Daaruit kunnen wij opmaken, dat de schoonheid, die de Heere Zijn Sion schenkt, hier in beginsel, straks volmaakt zal zijn. Laat ons nu het oor te luister leggen, wat de grote Bouwmeester en Kunstenaar te zeggen heeft. Ik zal uwe stenen gans sierlijk leggen. Wat Hij bouwt is volmaakt en gans heerlijk. Mensen bouwen huizen en paleizen van hout of steen, maar God bouwt met edelstenen. Zo hoog gaat Zijn werk boven 's mensen werk uit. Daarom zegt Hij tot dat ongetrooste en verdrukte volk: “zie,” als wil Hij de aandacht van alle ander werk aftrekken om deze alleen te richten op Zijn werk. De Heere wijst, als 't ware, Zijn eigen werk met de vinger aan. Al Zijn zorg gaat uit tot Zijn kerk. De opbouw er van is geen confectiewerk, maar steen voor steen wordt uitgehouwen en ingevoegd en dat wel zó, dat ze gans sierlijk liggen, tot luister van Zijn Naam.

Ik zal u op saffieren grondvesten. De fundamenten zullen saffieren, hemelsblauwe edelstenen, zijn. De kostelijkste stenen. Want blauw is de kleur van de trouw. Zo fundeert de Heere Zijn Kerk op Zijn onvergankelijke Verbondstrouw. En nu is Christus daarvan het middelpunt. De H. Schrift noemt Hem dan ook de beproefde, kostelijke Hoeksteen, bij God uitverkoren en dierbaar. Al Gods Verbondsbeloften zijn in Hem ja en amen.

Op dit fundament legt God nu de stenen gans sierlijk. De vloer van de kerk zal bestaan uit schone stenen. Johannes zag straten van goud, doorluchtig glas gelijk. Het mozaďek, waar de voeten der heiligen op treden, zal spreken van al Gods heerlijke deugden.

En uwe glasvensters zal Ik kristallijnen maken. Voor “glasvenster” kunnen wij beter lezen : tinnen, dat zijn de tandvormige bovengedeelten van de muren. Zo zullen de muren, die verrijzen op het fundament van saffieren tot de tinnen toe van robijnen, vurig rode stenen, zijn. De poorten van de stad zullen bezaaid zijn met karbonkels, dat ook rode stenen zijn. De Godstad zal poorten hebben om binnen te laten en muren om buiten te sluiten. Welnu, de beide edelstenen van poort en muur zijn bloedrood, de kleur van de aangebrachte gerechtigheid van Christus. De poorten heten ook in de Oud-Testamentische zangen : de poorten der gerechtigheid. Het is de gerechtigheid, die Christus door Zijn dierbaar bloed verwierf. Hij heeft de poort der Godstad geopend door Zijn verzoenend lijden en sterven.

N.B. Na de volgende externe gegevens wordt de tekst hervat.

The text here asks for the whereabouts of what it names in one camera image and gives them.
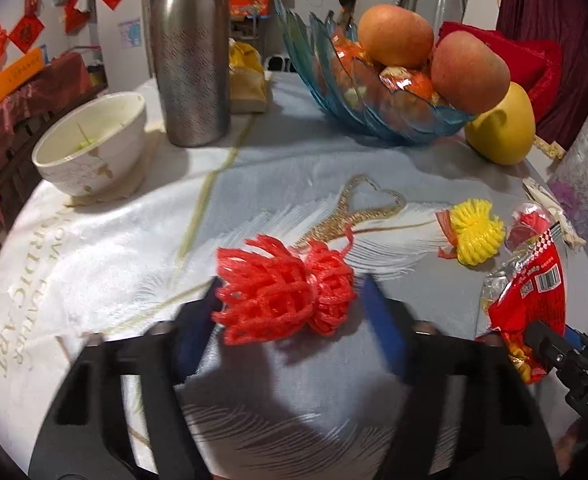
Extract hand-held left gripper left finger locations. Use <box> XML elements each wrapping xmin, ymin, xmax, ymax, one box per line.
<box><xmin>28</xmin><ymin>287</ymin><xmax>222</xmax><ymax>480</ymax></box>

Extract yellow plastic bag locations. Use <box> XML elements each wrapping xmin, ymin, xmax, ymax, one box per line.
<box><xmin>229</xmin><ymin>40</ymin><xmax>267</xmax><ymax>113</ymax></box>

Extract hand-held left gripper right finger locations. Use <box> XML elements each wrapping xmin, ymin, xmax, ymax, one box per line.
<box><xmin>363</xmin><ymin>275</ymin><xmax>560</xmax><ymax>480</ymax></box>

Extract red foam fruit net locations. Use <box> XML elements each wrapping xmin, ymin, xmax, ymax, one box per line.
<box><xmin>211</xmin><ymin>225</ymin><xmax>357</xmax><ymax>346</ymax></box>

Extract white refrigerator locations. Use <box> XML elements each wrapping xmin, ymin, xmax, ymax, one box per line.
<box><xmin>81</xmin><ymin>0</ymin><xmax>157</xmax><ymax>81</ymax></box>

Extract blue glass fruit bowl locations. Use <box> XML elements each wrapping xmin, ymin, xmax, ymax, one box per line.
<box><xmin>273</xmin><ymin>0</ymin><xmax>477</xmax><ymax>147</ymax></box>

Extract orange cardboard box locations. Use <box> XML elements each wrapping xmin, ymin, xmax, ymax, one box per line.
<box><xmin>0</xmin><ymin>47</ymin><xmax>45</xmax><ymax>110</ymax></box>

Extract red checkered snack bag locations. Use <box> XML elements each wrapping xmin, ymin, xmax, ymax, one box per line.
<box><xmin>476</xmin><ymin>220</ymin><xmax>567</xmax><ymax>386</ymax></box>

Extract white ceramic bowl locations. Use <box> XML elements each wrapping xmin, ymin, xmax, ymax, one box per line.
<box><xmin>31</xmin><ymin>92</ymin><xmax>148</xmax><ymax>198</ymax></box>

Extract red apple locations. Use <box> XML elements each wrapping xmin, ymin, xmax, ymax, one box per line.
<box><xmin>430</xmin><ymin>31</ymin><xmax>511</xmax><ymax>115</ymax></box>
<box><xmin>358</xmin><ymin>4</ymin><xmax>435</xmax><ymax>68</ymax></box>

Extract beige paper wrappers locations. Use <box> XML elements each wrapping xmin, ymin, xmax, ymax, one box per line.
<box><xmin>521</xmin><ymin>135</ymin><xmax>587</xmax><ymax>251</ymax></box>

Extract red pillow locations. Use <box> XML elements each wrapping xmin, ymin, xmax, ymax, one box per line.
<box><xmin>436</xmin><ymin>21</ymin><xmax>565</xmax><ymax>126</ymax></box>

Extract stainless steel bottle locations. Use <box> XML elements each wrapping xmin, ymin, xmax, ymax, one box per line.
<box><xmin>150</xmin><ymin>0</ymin><xmax>232</xmax><ymax>148</ymax></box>

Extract small red plastic bag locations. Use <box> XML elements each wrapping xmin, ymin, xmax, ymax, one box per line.
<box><xmin>63</xmin><ymin>0</ymin><xmax>92</xmax><ymax>36</ymax></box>

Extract dark red curtain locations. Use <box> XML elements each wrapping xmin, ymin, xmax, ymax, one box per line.
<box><xmin>491</xmin><ymin>0</ymin><xmax>588</xmax><ymax>148</ymax></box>

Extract yellow foam fruit net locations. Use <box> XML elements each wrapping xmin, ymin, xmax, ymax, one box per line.
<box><xmin>436</xmin><ymin>199</ymin><xmax>506</xmax><ymax>267</ymax></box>

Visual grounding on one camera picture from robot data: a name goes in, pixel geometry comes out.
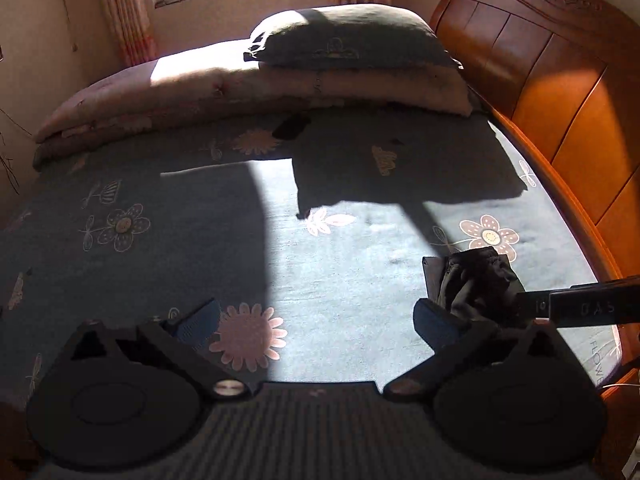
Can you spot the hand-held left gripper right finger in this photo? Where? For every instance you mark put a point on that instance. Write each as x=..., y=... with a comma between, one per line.
x=435, y=325

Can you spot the pink floral quilt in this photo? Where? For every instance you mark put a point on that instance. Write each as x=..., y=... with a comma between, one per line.
x=225, y=95

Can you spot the blue floral pillow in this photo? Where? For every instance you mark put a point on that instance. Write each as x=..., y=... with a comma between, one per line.
x=350, y=35

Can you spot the blue floral bed sheet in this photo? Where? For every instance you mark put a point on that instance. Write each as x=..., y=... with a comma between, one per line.
x=300, y=210

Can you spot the wooden headboard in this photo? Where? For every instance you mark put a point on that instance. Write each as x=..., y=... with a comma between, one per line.
x=560, y=85

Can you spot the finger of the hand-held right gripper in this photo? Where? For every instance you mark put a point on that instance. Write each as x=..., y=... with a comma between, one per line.
x=532, y=305

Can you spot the black pants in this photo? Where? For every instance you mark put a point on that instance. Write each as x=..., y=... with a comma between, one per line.
x=470, y=285

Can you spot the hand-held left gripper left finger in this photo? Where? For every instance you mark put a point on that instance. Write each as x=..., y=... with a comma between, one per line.
x=197, y=325

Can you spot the black phone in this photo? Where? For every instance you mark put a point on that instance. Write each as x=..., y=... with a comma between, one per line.
x=291, y=126

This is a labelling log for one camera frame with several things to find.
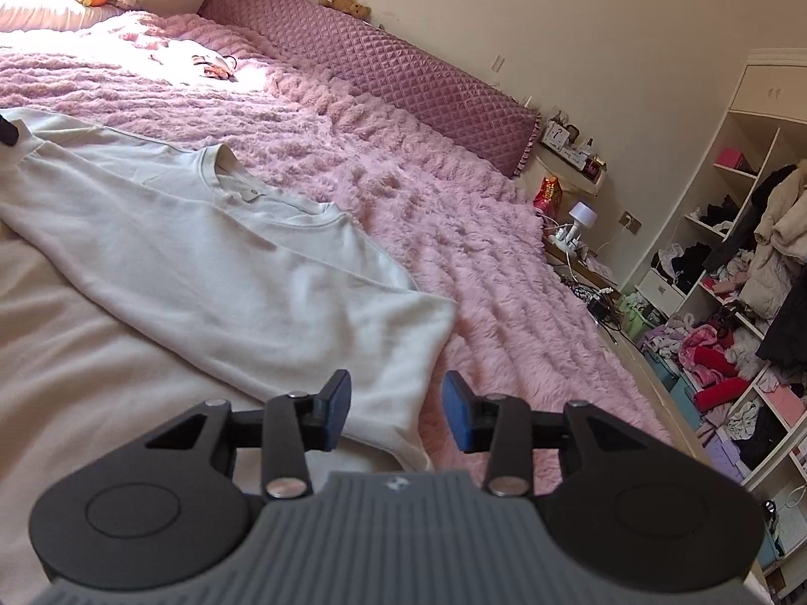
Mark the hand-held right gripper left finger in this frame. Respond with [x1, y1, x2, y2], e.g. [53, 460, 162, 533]
[144, 369, 353, 503]

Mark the beige coat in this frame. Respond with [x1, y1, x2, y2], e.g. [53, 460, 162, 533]
[737, 164, 807, 322]

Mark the white table lamp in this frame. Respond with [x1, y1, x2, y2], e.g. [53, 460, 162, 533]
[563, 200, 600, 247]

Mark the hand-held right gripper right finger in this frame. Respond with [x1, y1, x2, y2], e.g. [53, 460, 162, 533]
[441, 371, 645, 501]

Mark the white wardrobe shelf unit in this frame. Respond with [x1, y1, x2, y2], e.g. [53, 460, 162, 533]
[633, 47, 807, 599]

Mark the small pink white cloth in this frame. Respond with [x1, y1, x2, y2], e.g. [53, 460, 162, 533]
[192, 53, 239, 83]

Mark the brown teddy bear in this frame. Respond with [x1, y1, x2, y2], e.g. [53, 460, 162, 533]
[318, 0, 372, 21]

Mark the white pillow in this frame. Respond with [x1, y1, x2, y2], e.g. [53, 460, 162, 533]
[0, 0, 130, 34]

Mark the purple quilted headboard cushion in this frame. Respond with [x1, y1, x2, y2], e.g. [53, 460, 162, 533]
[197, 0, 543, 178]

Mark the white sweatshirt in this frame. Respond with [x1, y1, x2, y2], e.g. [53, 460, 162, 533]
[0, 107, 458, 473]

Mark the black coat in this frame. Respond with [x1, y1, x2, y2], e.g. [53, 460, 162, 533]
[755, 277, 807, 393]

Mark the blue storage bin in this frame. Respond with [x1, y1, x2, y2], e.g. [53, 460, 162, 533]
[669, 378, 702, 431]
[642, 346, 680, 393]

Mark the red snack bag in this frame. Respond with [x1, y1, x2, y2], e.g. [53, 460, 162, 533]
[533, 174, 563, 215]

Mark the pink fluffy blanket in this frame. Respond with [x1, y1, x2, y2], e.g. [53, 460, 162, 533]
[0, 9, 675, 473]

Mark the black power adapter with cables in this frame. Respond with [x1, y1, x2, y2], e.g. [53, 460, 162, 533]
[570, 277, 626, 330]

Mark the wooden nightstand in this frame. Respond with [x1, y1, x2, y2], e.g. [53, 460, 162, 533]
[545, 227, 624, 296]

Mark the green storage bin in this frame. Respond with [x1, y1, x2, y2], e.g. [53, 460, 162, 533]
[621, 293, 669, 346]

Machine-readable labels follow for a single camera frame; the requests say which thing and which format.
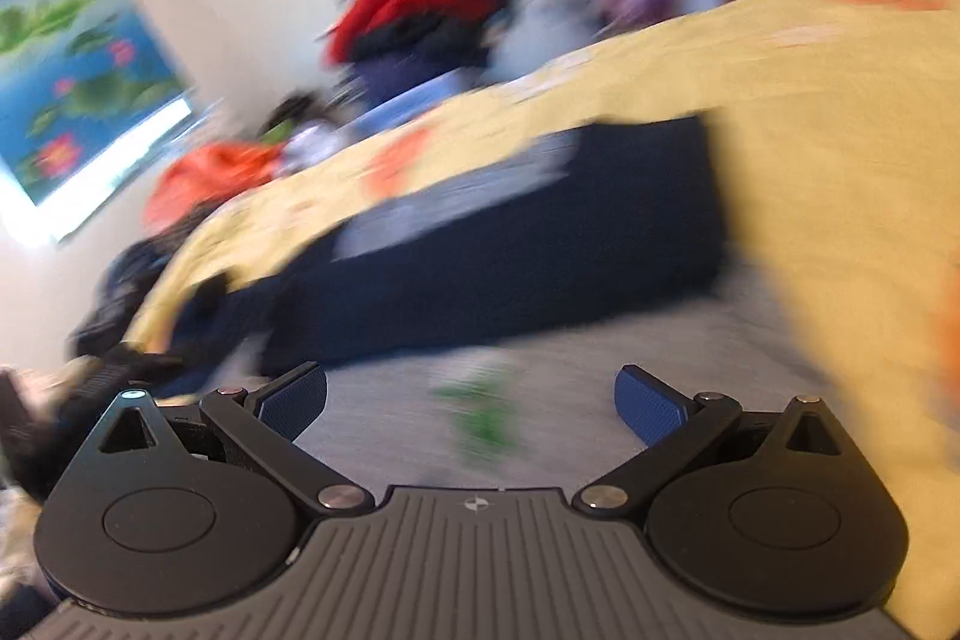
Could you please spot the bright window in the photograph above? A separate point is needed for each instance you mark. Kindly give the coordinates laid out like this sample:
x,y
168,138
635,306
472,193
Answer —
x,y
112,175

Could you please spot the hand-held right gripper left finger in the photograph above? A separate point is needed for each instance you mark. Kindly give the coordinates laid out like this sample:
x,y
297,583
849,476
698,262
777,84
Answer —
x,y
294,401

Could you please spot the lotus pond wall poster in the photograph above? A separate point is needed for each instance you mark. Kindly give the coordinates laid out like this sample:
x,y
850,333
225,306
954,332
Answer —
x,y
71,78

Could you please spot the black clothes heap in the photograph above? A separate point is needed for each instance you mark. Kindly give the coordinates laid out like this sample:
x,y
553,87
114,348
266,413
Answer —
x,y
112,302

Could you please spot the dark green and brown bag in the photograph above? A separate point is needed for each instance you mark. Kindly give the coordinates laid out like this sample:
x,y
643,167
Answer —
x,y
292,115

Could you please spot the grey and navy small sweater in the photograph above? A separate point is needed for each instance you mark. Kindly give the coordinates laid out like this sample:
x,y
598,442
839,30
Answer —
x,y
487,250

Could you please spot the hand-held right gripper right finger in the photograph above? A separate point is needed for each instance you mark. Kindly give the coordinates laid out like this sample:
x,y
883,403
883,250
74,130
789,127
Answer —
x,y
649,404

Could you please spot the light blue cloth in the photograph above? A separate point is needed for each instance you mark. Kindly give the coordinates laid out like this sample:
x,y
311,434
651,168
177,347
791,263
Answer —
x,y
409,96

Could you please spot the orange jacket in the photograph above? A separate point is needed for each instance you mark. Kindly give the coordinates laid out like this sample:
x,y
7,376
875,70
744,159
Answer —
x,y
202,179

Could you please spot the yellow carrot print bedsheet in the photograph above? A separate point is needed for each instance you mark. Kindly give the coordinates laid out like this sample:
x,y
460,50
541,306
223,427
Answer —
x,y
825,123

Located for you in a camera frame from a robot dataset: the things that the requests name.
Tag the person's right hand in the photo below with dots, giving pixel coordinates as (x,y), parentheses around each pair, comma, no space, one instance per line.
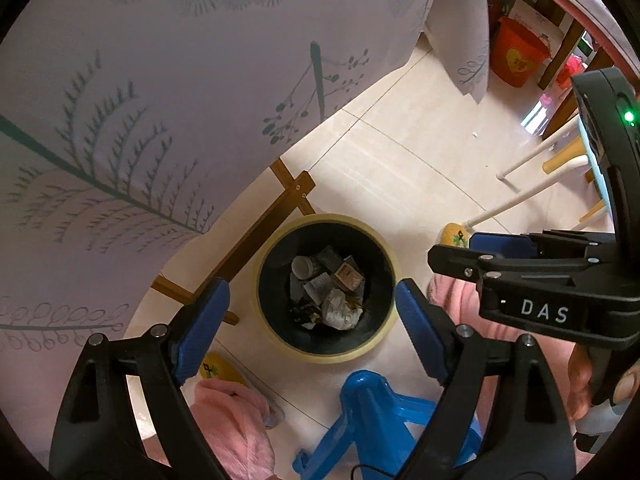
(580,385)

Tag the wooden table frame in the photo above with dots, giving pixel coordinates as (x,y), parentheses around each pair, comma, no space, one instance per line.
(270,230)

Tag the yellow slipper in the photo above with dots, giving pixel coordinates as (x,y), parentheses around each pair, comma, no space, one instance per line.
(220,367)
(452,235)

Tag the orange plastic bucket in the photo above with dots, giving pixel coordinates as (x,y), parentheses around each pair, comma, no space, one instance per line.
(517,57)

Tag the yellow chair leg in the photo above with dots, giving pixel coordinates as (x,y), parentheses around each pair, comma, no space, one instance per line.
(562,160)

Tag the grey crumpled wrapper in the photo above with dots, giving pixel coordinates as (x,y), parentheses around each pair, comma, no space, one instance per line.
(327,259)

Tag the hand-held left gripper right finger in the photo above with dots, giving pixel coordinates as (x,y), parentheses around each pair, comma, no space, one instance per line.
(420,330)

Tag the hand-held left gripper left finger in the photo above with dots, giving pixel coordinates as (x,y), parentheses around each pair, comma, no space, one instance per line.
(202,325)

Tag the yellow-rimmed bin with black liner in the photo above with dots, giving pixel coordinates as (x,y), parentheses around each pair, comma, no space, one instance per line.
(370,270)

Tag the brown wooden table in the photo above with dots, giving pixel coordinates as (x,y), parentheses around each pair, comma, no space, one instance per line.
(557,55)

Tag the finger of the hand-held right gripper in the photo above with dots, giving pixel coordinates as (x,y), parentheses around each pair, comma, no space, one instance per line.
(460,262)
(500,244)

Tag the blue plastic stool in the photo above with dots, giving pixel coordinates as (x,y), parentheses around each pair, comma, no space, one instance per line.
(370,410)

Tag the leaf-printed tablecloth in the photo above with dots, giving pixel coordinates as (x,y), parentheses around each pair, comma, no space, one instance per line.
(175,85)

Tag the red plastic bag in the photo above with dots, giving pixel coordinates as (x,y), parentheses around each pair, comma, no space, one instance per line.
(572,67)

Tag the crumpled white paper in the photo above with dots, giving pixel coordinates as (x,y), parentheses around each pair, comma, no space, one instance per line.
(340,310)

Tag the white printed paper slip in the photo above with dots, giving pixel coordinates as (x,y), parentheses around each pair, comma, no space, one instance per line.
(316,289)

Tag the brown snack packet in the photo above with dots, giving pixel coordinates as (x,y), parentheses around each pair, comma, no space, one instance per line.
(347,275)

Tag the small white cup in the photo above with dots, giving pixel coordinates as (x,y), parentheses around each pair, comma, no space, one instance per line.
(301,266)

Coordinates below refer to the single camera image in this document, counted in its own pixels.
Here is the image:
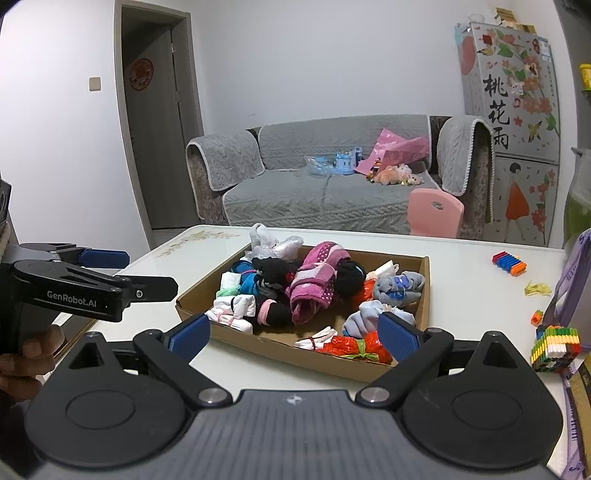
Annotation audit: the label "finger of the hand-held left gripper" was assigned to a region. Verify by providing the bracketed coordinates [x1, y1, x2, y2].
[53, 244, 131, 269]
[113, 275, 179, 305]

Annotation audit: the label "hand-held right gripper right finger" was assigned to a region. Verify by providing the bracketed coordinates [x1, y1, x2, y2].
[355, 311, 520, 408]

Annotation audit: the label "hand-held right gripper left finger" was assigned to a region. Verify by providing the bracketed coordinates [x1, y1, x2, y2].
[69, 311, 234, 408]

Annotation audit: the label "blue white grey sock bundle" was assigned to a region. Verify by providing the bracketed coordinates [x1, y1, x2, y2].
[342, 300, 419, 337]

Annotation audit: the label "white sock bundle green scrunchie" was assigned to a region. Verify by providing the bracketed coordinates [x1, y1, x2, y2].
[216, 271, 243, 298]

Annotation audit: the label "blue sock bundle pink band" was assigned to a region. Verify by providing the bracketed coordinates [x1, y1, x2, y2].
[230, 260, 266, 297]

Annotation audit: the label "shallow cardboard box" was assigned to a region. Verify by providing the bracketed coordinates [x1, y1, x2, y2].
[174, 242, 431, 384]

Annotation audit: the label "white glossy desktop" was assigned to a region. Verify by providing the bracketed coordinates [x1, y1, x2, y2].
[39, 224, 591, 462]

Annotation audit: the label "person's left hand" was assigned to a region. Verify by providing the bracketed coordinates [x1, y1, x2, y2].
[0, 324, 65, 400]

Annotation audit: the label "white sock bundle pink band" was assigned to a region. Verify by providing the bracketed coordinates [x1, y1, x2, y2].
[205, 308, 254, 334]

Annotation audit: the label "orange sock bundle green band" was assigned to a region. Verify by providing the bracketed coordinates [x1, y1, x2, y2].
[318, 332, 394, 366]

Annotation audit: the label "grey sock bundle blue print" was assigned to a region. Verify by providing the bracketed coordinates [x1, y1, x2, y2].
[372, 271, 426, 308]

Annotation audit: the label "black smartphone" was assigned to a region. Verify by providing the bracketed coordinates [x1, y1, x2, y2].
[52, 314, 99, 361]

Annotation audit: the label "white sock bundle black band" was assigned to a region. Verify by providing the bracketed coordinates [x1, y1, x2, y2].
[213, 295, 257, 319]

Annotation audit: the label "white folded sock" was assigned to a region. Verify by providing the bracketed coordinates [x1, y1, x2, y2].
[367, 260, 402, 280]

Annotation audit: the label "small white sock red band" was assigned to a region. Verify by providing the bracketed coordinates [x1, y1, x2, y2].
[294, 326, 340, 354]

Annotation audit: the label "black sock bundle pink band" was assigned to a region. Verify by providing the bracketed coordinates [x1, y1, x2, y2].
[254, 299, 294, 328]

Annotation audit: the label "pink fuzzy dotted sock pair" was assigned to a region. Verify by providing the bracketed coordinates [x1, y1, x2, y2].
[285, 240, 352, 328]

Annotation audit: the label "black sock white pattern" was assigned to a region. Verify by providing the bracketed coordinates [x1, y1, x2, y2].
[252, 257, 301, 291]

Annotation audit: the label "pink plastic child chair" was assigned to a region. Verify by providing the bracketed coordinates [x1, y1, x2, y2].
[409, 187, 465, 238]

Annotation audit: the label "grey room door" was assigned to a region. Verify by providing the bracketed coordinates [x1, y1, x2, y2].
[115, 4, 204, 232]

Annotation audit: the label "blue orange toy block strip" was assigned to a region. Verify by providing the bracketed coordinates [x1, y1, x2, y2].
[491, 250, 528, 278]

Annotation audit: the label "grey covered sofa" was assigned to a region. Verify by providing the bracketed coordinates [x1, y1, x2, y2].
[185, 113, 496, 241]

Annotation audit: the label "orange plush toy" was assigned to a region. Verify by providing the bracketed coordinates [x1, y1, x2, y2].
[367, 164, 426, 186]

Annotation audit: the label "multicoloured block toy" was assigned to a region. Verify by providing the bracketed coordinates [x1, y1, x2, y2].
[530, 325, 581, 374]

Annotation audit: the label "blue toy castle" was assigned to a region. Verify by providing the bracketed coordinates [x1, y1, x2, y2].
[333, 147, 363, 176]

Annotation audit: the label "pink plastic bag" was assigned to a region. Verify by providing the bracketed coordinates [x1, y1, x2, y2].
[355, 128, 430, 175]

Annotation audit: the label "clear blue plastic bag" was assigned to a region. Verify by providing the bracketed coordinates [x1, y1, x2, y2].
[304, 155, 338, 177]

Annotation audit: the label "red round door decoration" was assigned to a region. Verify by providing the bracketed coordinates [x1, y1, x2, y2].
[129, 58, 154, 90]

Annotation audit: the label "black and gold box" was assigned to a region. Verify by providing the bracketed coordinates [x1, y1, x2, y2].
[567, 354, 591, 444]

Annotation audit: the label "large clear jar green contents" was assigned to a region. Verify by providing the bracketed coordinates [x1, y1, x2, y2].
[562, 147, 591, 252]

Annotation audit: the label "grey refrigerator with flower stickers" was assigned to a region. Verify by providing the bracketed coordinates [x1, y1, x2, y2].
[455, 21, 561, 247]

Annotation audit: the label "grey cabinet with shelves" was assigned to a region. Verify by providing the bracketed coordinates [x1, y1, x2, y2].
[556, 0, 591, 158]

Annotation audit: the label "beige box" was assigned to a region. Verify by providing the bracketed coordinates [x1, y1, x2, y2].
[494, 7, 536, 33]

Ziende op het bloed, mocht de dichter-profeet van de oude dag reeds zingen : “doet mij de poorten der gerechtigheid open, Ik zal daardoor ingaan, ik zal de Heere loven. Dit is de poort des Heeren, door welke de rechtvaardigen zullen ingaan” (Ps. 118 : 19, 20). Hier zal niet inkomen, die ongerechtigheid doet, of door eigen gerechtigheid zich een weg zoekt te banen. De poorten ontsluiten zich alleen voor degenen, die hun klederen gewassen hebben in het bloed van het Lam en deel hebben aan Zijn gerechtigheid.

En uw ganse landpale van aangename stenen.

De landpale, dat is de ringmuur, die, ter bescherming, om de stad ligt. De Psalmist zingt : God stelt heil tot muren en voorschansen. De edelstenen, waarmede Sion omringd zal zijn, zullen behagelijk voor het oog wezen. En wat is er nu heerlijker, aangenamer dan op de Heere te zien ? Is Hijzelf niet het heil voor Zijn volk ?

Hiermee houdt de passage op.